Employee Stock Ownership Plan and Trust
Notes to Financial Statements
September 30, 1997
1. DESCRIPTION OF THE PLAN
The following description of the CommNet Cellular Inc. Employee Stock Ownership
Plan and Trust (the "Plan") provides only general information. The Plan is also
known as the Amended and Restated CommNet Cellular, Inc. Employee Stock
Ownership Plan and Trust. Participants should refer to the Plan for a more
complete description.
GENERAL
The Plan is a defined contribution plan adopted effective October 1, 1988, to
enable eligible participants to acquire shares in CommNet Cellular Inc. (the
"Employer"). Anyone employed by the Employer on September 30, 1989, became a
participant on October 1, 1988. Any employee who was not employed on September
30, 1989, is eligible to participate in the Plan as of the earlier of the
October 1 or April 1 following the date on which the individual completes one
year of service, as defined by the Plan.
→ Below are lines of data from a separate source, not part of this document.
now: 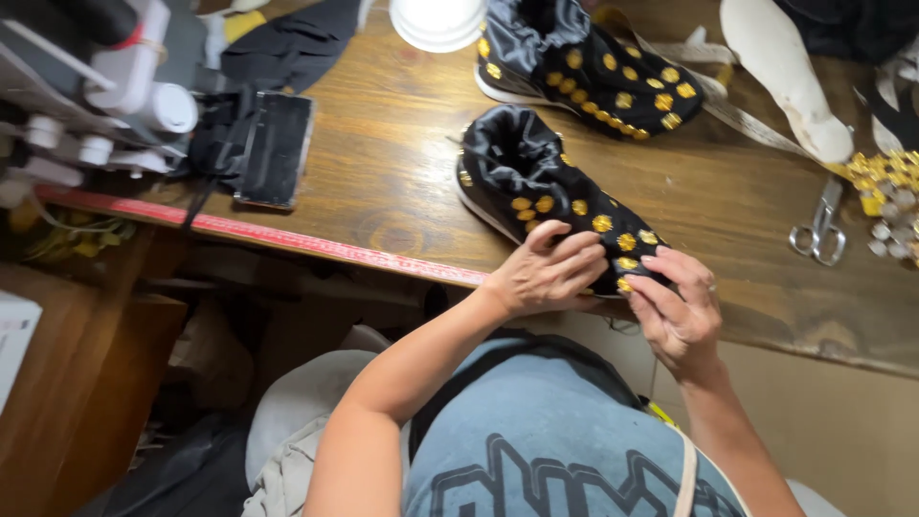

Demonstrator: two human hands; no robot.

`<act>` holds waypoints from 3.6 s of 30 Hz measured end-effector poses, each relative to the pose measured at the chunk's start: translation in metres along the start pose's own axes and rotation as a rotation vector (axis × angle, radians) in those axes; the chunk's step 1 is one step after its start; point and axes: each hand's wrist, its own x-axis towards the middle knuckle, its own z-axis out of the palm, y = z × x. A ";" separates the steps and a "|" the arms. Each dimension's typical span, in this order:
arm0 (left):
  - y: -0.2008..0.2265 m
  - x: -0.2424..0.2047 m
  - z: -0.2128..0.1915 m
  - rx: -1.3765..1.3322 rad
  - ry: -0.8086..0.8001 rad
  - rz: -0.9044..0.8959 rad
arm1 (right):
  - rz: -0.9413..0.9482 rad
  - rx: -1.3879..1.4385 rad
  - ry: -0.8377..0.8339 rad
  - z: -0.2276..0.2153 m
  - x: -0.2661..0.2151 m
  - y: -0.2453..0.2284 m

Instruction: Hand-sewing and finishing decorative fabric boots at a workbench

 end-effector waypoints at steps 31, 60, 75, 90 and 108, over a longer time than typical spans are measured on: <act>-0.052 0.038 -0.068 -0.386 -0.131 0.036 | 0.134 0.222 -0.052 0.026 0.026 -0.029; -0.005 -0.022 -0.144 -0.391 -0.174 -1.180 | -0.122 -0.220 -0.329 0.099 0.220 0.099; -0.070 -0.020 -0.157 -0.738 -0.264 -1.266 | 0.020 -0.558 -0.734 0.069 0.254 0.128; -0.130 -0.045 -0.129 -0.929 -0.330 -1.021 | 0.429 -0.238 -0.533 0.114 0.184 0.037; -0.049 -0.100 -0.162 -0.552 0.306 -1.197 | 0.435 -0.360 -1.513 0.120 0.278 0.013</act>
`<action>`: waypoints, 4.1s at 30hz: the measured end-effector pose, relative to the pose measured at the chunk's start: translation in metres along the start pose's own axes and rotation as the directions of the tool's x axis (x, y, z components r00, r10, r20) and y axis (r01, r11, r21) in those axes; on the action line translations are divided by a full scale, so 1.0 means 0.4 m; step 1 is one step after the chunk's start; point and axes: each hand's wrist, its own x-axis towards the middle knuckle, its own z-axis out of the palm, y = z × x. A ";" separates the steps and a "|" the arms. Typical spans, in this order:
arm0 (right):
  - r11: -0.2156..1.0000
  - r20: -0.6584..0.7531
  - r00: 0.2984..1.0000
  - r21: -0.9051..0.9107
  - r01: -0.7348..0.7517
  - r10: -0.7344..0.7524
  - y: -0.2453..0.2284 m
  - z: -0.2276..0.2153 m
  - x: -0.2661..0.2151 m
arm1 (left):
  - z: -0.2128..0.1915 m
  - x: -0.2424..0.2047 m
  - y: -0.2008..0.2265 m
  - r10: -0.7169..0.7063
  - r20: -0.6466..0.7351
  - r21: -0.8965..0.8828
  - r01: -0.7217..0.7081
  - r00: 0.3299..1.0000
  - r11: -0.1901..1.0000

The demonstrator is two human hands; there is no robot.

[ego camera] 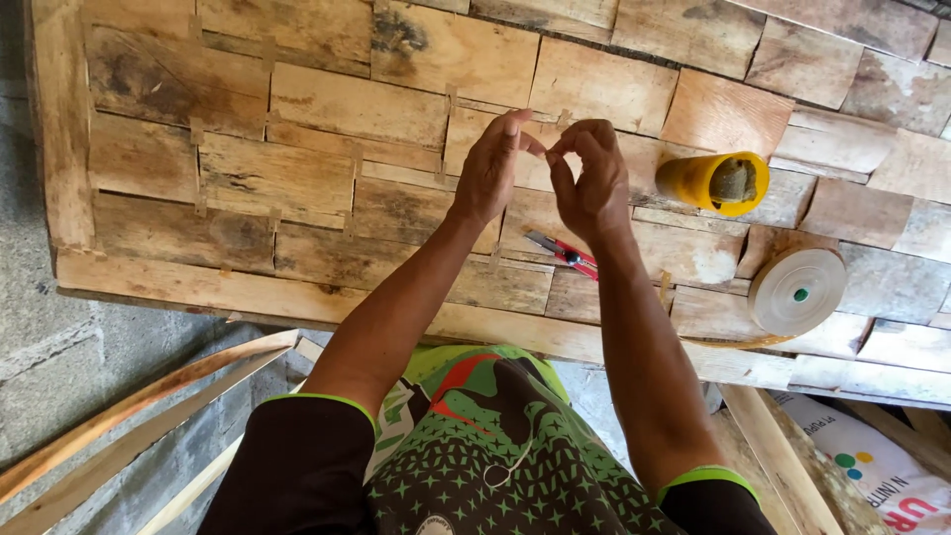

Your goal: Applying thin strips of wood to a wooden surface to fill gaps using a utility knife and adhesive.

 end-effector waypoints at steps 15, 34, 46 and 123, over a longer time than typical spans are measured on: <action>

The Plan is subject to the provisions
of the Employee Retirement Income Security Act of 1974 ("ERISA"). The Plan was
amended and restated effective October 1, 1995 to, among other things, change
the Plan's trustee from Colorado National Bank, Colorado, N.A. to Bank One,
Colorado, N.A. effective July 1, 1996, at which time the Plan's assets were
transferred to Bank One, Colorado, N.A. (the "Trustee").
CONTRIBUTIONS
The Employer makes annual discretionary contributions to the Plan, as determined
by its Board of Directors. Employer contributions may be made in cash or in
shares of its common stock. Participants may not contribute to the Plan.
Substantially all assets of the Plan are invested in common stock of the
Employer.
VESTING
Each participant becomes vested in Employer contributions and earnings (losses)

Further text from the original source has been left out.